Envidiosos corrosivos
El descontento por excelencia de una sociedad es la envidia, el sentimiento de que a uno le falta lo que ve en otra persona y que, además, es la derivada de una injusticia.
Los alemanes, tan suyos para sus cosas, acuñaron el término schadenfreude que en castellano podría ser traducido por algo como “alegrase el mal ajeno”. Y es que la envidia no es únicamente anhelar lo que otro tiene, la “tristeza del bien de otro” en palabras de santo Tomás de Aquino, sino que en muchas ocasiones es deleitarse de que el otro pierda todo lo que tiene, aunque con ello no salgamos beneficiados.

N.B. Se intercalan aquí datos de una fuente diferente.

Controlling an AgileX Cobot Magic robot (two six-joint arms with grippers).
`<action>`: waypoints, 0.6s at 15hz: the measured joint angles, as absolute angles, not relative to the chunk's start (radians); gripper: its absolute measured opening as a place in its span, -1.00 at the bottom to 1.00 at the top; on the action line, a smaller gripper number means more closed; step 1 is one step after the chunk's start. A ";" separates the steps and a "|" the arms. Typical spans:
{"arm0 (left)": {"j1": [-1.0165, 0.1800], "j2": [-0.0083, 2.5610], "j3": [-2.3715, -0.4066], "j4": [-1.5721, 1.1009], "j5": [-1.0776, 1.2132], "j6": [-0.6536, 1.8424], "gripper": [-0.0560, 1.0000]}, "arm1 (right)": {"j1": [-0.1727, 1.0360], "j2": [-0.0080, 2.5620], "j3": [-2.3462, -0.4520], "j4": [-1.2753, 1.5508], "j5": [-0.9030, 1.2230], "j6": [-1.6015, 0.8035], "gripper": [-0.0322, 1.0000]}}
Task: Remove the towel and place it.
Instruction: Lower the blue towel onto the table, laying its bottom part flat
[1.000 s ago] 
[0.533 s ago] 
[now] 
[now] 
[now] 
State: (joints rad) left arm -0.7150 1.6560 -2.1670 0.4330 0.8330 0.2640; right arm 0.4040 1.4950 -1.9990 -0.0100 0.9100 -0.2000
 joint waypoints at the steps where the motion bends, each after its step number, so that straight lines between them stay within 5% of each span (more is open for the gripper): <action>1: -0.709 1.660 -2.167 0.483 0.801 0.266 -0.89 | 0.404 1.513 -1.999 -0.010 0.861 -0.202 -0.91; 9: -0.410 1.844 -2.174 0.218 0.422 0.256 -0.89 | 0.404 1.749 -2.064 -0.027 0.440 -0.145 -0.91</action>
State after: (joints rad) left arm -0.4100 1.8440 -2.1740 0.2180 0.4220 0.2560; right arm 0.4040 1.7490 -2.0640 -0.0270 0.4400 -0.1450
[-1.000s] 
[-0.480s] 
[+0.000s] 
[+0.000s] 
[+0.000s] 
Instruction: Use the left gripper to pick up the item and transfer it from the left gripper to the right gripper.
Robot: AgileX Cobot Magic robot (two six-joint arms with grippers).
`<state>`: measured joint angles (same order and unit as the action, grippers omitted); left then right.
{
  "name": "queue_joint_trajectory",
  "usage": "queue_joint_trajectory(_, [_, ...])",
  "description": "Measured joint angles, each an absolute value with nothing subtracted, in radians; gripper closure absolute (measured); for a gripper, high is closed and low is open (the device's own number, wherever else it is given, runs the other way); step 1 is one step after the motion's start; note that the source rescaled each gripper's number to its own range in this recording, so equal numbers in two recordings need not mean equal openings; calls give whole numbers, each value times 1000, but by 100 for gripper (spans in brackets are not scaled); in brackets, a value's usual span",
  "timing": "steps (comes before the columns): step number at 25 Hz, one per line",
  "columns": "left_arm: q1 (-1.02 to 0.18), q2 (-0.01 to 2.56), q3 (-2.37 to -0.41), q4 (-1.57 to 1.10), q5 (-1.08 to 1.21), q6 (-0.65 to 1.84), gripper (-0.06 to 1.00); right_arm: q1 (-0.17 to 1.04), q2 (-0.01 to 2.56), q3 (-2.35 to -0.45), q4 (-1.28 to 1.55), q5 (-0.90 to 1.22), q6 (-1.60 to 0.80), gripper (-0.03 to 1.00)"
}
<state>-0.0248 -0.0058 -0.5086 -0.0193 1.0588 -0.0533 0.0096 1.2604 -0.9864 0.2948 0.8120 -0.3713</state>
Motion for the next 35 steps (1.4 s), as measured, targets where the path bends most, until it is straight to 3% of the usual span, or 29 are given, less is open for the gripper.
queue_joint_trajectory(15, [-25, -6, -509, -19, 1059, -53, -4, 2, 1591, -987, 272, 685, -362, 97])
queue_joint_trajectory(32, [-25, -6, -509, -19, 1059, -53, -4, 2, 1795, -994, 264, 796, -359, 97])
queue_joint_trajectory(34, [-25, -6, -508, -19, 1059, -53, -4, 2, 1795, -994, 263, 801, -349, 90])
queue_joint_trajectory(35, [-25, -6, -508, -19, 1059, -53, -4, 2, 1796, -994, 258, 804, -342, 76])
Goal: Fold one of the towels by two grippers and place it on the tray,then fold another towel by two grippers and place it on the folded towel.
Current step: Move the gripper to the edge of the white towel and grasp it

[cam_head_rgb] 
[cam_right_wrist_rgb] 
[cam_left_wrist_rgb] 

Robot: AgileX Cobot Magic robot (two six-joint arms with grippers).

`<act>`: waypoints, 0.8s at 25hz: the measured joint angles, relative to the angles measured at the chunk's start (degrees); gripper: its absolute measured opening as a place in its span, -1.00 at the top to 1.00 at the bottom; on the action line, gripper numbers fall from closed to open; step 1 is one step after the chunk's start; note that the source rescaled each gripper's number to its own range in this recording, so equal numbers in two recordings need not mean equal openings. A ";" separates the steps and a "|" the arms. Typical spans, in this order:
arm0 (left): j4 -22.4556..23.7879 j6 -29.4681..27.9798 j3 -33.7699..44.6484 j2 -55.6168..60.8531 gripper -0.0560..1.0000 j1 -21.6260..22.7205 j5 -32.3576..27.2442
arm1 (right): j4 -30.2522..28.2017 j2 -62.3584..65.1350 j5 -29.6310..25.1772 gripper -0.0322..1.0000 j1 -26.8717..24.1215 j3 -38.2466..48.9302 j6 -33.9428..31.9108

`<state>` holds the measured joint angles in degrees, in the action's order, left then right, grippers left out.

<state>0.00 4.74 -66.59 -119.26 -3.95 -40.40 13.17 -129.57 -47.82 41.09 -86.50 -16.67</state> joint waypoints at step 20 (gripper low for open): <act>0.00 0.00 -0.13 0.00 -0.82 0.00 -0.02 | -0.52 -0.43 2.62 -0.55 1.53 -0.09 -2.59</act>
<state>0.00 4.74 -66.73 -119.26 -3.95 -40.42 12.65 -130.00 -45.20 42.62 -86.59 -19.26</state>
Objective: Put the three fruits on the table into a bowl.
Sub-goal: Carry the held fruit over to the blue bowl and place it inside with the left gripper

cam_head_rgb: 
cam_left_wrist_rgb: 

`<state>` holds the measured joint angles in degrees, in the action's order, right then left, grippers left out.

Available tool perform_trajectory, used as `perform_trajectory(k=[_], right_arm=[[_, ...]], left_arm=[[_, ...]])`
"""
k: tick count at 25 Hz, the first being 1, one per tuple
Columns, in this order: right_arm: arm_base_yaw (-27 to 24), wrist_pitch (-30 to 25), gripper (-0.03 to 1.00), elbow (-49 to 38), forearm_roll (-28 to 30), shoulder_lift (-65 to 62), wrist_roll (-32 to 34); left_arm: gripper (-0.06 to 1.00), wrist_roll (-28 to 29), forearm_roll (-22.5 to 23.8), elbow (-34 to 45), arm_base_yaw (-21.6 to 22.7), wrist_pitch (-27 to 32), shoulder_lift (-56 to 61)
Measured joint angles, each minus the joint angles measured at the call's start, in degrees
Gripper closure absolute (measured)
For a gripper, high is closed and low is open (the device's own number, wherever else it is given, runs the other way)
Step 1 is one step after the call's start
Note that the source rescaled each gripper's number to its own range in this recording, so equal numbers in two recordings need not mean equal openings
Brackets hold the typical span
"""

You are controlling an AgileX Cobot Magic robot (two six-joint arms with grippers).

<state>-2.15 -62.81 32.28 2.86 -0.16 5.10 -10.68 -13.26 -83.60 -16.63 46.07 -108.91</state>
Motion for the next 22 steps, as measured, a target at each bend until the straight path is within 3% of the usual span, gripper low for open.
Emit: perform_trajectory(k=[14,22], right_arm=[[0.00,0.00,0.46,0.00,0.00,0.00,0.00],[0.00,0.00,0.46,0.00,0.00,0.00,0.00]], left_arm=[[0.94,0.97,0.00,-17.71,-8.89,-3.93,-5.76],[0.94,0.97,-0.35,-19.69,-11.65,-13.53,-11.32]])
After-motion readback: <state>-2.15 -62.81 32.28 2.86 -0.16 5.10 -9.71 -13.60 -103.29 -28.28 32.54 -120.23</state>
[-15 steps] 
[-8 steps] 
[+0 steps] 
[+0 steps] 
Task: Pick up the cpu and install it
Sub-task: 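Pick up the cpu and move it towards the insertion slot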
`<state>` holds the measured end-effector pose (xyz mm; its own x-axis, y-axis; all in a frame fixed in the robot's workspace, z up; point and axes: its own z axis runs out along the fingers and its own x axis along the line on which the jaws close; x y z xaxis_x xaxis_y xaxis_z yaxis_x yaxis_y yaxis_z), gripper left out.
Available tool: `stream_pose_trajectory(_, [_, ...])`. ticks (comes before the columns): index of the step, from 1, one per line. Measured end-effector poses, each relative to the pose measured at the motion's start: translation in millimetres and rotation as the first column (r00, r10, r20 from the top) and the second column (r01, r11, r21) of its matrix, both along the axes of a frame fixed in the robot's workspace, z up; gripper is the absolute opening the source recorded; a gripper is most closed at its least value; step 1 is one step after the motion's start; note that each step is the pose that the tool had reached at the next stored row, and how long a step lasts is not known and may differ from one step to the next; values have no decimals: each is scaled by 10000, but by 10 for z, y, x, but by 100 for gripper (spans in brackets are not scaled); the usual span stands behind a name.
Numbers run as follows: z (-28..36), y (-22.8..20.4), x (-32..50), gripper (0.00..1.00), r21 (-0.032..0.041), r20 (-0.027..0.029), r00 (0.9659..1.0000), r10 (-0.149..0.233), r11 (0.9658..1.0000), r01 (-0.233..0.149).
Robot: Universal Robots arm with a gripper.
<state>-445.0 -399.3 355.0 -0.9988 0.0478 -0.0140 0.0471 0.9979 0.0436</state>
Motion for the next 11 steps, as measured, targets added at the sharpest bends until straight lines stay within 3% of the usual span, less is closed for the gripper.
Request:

La política es un terreno abonado para la schadenfreude. Winston Churchill lo resumió magistralmente en cierta ocasión: “En la vida hay amigos, conocidos, adversarios, enemigos y… compañeros de partido”. Una sentencia que nos conduce a algunos de los rincones más oscuros de nuestra alma.
Si recurrimos a su etimología, el vocablo es un préstamo del latín invidia, que a su vez proviene del verbo invidire que significa “mirar con malos ojos”. Pues eso… con los ojos de la envida.
Los cristianos consideraron que la envidia era uno de los pecados capitales, un calificativo que, por cierto, no guarda relación con la magnitud del yerro sino con la posibilidad de dar origen, a su vez, a otros pecados.
En la Divina comedia el poeta Dante Alighieri colocó a la envidia en el purgatorio, allí los párpados de los envidiosos son atravesados y cosidos con alambre para que no tengan el placer de ver la desgracia de los otros.
Divisa de los españoles
Para los antiguos griegos existía Némesis, la diosa de la venganza, y Ptono, la diosa de los celos. Los romanos decidieron unificar ambas personalidades y crear un personaje que reuniera tanto la venganza como los celos, así nació Envidia, a la que algunos antropólogos consideran la antecesora de las brujas modernas.
Decía Miguel de Unamuno que la envidia es el rasgo más característico de los españoles, la divisa de la “gangrena española”. El escritor de la generación del 98 lo ejemplificó magistralmente en su novela Abel Sánchez, donde el protagonista ansioso por hacer el bien no recibe más que desprecio por los que le rodean, mientras que el falso protagonista recibe todo tipo de parabienes por aquello que no ha hecho.
Unamuno no fue el único en atribuir este mal a los españoles, en la misma senda encontramos plumas tan cáusticas como las de Miguel de Cervantes, Francisco de Quevedo o el Nobel de literatura Camilo José Cela.
Envidiosos históricos
Si echamos la mirada atrás, el primer envidioso de la historia, probablemente, fue Caín quien, cegado por la envidia de su hermano, protagonizó el primer asesinato bíblico (capítulo 4 del Génesis). También fue un envidioso irreverente el músico Antonio Salieri, al cual se llegó incluso a responsabilizar de la muerte de Mozart.
Los envidiosos, todo hay que decirlo, tienen su color, o al menos eso pregonan algunos estudios científicos. En ellos se concluye que, tras realizar miles de encuestas, el amarillo es el color de la envidia y de los celos.
Si nos ponemos en modo taxonómico existen varios tipos de envidia. Seguramente que más de uno habrá constatado que existe la envidia corrosiva, la que está a punto de provocar una parada cardiaca en el que la sufre; la envidia sana, que es la que florece por la suerte de un ser querido, y la envidia preventiva. Sí, preventiva. Este tipo de envidia abunda cuando se acerca la Navidad y más concretamente el sorteo de lotería: “Voy a comprar un décimo no vaya a ser que le toque al vecino…”.
Terminemos en positivo recordando una de las citas más famosas de Cicerón: “Nadie que confía en sí envidia la virtud del otro”. Pues eso.